Beyond Housing “does a tremendous job” in advising people about housing options. At the St. Louis forum last summer, Beyond Housing’s president, Chris Krehmeyer, discussed the group’s public-private partnership in which 24 municipalities in north St. Louis County work together to provide a range of housing services.

Former HUD Secretary Henry Cisneros, a commission co-chair, said major demographic trends in this country will lead to “a powerful transformation” in housing priorities.

“The aging of baby boomers, the formation of new households by millions of young ‘echo boomers’ and the increasing diversity of the population will present new challenges and opportunities,” said Cisneros – noting that about half of the new homeowners in the market over the next seven years will be Hispanics.

Despite the burst of the housing “bubble” in 2008, efforts to reform the federal housing finance system have not yet progressed on Capitol Hill.

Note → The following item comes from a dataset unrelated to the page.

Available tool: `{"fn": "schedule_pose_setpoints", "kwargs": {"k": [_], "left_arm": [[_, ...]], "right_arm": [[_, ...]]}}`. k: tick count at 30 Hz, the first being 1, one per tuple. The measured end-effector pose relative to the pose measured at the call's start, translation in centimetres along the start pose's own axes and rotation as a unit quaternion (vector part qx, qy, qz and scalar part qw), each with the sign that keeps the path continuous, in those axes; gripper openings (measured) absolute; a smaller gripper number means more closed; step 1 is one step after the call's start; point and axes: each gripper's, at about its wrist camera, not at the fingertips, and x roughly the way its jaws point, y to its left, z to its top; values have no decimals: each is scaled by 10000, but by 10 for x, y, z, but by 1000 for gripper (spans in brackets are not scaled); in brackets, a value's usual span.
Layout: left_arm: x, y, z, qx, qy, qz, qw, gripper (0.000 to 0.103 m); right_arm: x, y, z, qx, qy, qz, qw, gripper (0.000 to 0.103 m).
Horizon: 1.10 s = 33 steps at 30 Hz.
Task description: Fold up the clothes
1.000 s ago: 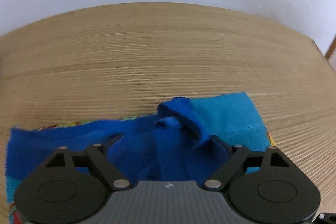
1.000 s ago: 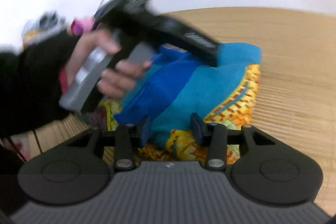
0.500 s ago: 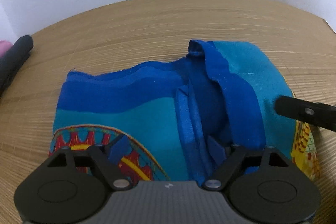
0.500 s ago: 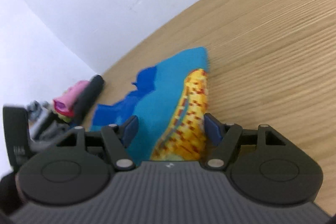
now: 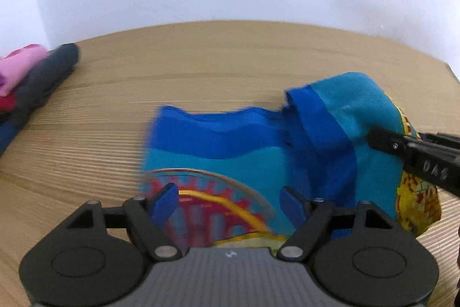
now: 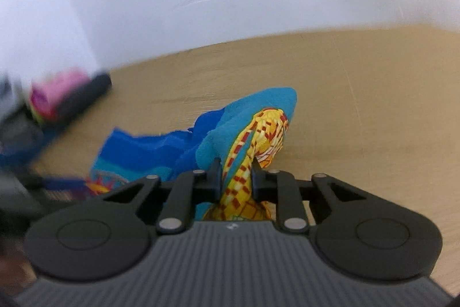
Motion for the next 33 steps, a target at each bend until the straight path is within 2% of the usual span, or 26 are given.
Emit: {"fn": "schedule_pose_setpoints", "kwargs": {"k": [4,7,10,13,16,18,20,22,23,25,28,30,33], "left_arm": [[-16,54,-10,-15,-173,24,9998,80],[-20,98,-16,1,-185,18,9998,80],[-23,141,-20,-26,-167,-62,9998,80],[-26,181,-25,-24,-131,-103,9999,80],[-27,207,-26,-59,-16,-150,9999,80],[-23,217,-25,-77,8,-330,9994,80],[-18,218,-19,-22,-40,-610,9981,80],[-14,212,-8,82,-148,-993,9949,80],[-11,206,-1,135,-192,-1219,9923,80],[-4,190,14,217,-200,-1749,9841,81],[9,156,30,476,-86,-2257,9730,81],[21,137,37,648,32,-2270,9717,81],[34,126,49,660,145,-2208,9730,81]], "right_arm": [[-2,69,9,-1151,-20,-519,9920,22],[7,121,10,-1559,108,-676,9854,21],[31,178,5,-1809,445,-776,9794,21],[58,220,-9,-1878,610,-591,9785,28],[64,245,-11,-1689,702,-91,9831,27],[48,248,-7,-1581,480,138,9862,28],[25,240,-2,-1537,114,4,9880,32],[1,220,-1,-1360,-124,-394,9899,54],[-8,206,-3,-1201,-151,-664,9904,59],[-20,178,-11,-786,-28,-1148,9903,65],[-31,148,-28,-67,177,-1550,9877,65],[-40,144,-40,102,96,-1517,9883,65],[-44,158,-55,-222,193,-980,9947,64]]}}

Part of the problem is that Democrats and Republicans tend to disagree on the correct solutions.

Up until 2008, Fannie Mae and Freddie Mac did not have explicit government backing, but they were taken over that year after it was discovered that risky loans had led them to the brink of insolvency. At present, taxpayers assume the risk on about 90 percent of new home loans, either through those two GSEs, the FHA or the Veterans Affairs department.

“A greater federal intervention was necessary when the housing market collapsed, but the dominant position of the government, which currently exists, is unsustainable,” said panel co-chairman Mel Martinez, a former HUD secretary and Republican U.S. senator.

Bond, responding to a question about the need for community bankers to play a bigger role in mortgages, said part of the problem is that new regulations from the Dodd-Frank financial reform law are causing red-tape problems with small and medium-sized firms.

“I hear a lot from community bankers in St. Louis,” Bond said. “If it is a fair playing field [with big banks], the community banks are in much better shape to meet the needs of potential borrowers and banking clients in their community.”